→ **Exercise description**
Lines of the listing below that contain the string "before" are to be returned.
= = = = =
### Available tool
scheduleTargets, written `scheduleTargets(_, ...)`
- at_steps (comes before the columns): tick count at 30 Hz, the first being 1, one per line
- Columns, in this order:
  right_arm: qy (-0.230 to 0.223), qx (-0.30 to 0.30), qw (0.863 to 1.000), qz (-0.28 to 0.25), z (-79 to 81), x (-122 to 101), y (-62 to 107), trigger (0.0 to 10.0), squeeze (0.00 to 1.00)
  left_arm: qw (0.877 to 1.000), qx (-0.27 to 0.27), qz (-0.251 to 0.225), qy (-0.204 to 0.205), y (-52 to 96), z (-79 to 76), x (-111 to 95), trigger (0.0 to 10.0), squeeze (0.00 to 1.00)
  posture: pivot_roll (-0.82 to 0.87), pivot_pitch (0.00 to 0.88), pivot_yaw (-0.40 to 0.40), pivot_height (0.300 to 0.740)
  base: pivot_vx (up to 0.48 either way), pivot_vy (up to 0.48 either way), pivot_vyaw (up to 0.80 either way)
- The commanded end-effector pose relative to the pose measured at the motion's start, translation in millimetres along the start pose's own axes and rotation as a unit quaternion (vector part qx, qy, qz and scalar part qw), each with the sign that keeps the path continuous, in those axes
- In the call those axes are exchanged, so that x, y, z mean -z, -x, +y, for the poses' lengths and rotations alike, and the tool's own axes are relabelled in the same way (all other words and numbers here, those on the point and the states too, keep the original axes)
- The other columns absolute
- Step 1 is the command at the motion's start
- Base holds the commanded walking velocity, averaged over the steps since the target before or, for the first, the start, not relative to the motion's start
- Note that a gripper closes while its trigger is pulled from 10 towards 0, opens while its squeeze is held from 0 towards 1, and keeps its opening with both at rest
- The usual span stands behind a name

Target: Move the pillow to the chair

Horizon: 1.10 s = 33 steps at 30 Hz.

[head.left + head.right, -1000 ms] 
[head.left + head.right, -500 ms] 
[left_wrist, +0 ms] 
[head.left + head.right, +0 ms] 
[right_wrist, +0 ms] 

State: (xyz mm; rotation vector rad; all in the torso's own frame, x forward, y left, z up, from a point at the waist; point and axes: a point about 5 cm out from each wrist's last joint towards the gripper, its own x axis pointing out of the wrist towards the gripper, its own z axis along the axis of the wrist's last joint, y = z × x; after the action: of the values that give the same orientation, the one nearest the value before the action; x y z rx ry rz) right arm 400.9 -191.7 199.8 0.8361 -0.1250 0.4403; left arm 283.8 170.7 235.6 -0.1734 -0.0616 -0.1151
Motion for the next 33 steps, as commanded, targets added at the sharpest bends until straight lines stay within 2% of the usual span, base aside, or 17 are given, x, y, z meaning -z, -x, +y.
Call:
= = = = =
→ **Response to the exercise**
- at_steps (comes before the columns): tick count at 30 Hz, the first being 1, one per line
- Base holds the commanded walking velocity, averaged over the steps since the target before or, for the first, the start, not relative to the motion's start
State: (xyz mm; rotation vector rad; all in the torso's own frame, x forward, y left, z up, from a point at the waist; point and axes: a point about 5 cm out from each wrist's last joint towards the gripper, its own x axis pointing out of the wrist towards the gripper, its own z axis along the axis of the wrist's last joint, y = z × x; after the action: of the values that give the same orientation, the one nearest the value before the action; x y z rx ry rz) right arm 400.9 -191.7 199.8 0.8361 -0.1250 0.4403; left arm 283.8 170.7 235.6 -0.1734 -0.0616 -0.1151

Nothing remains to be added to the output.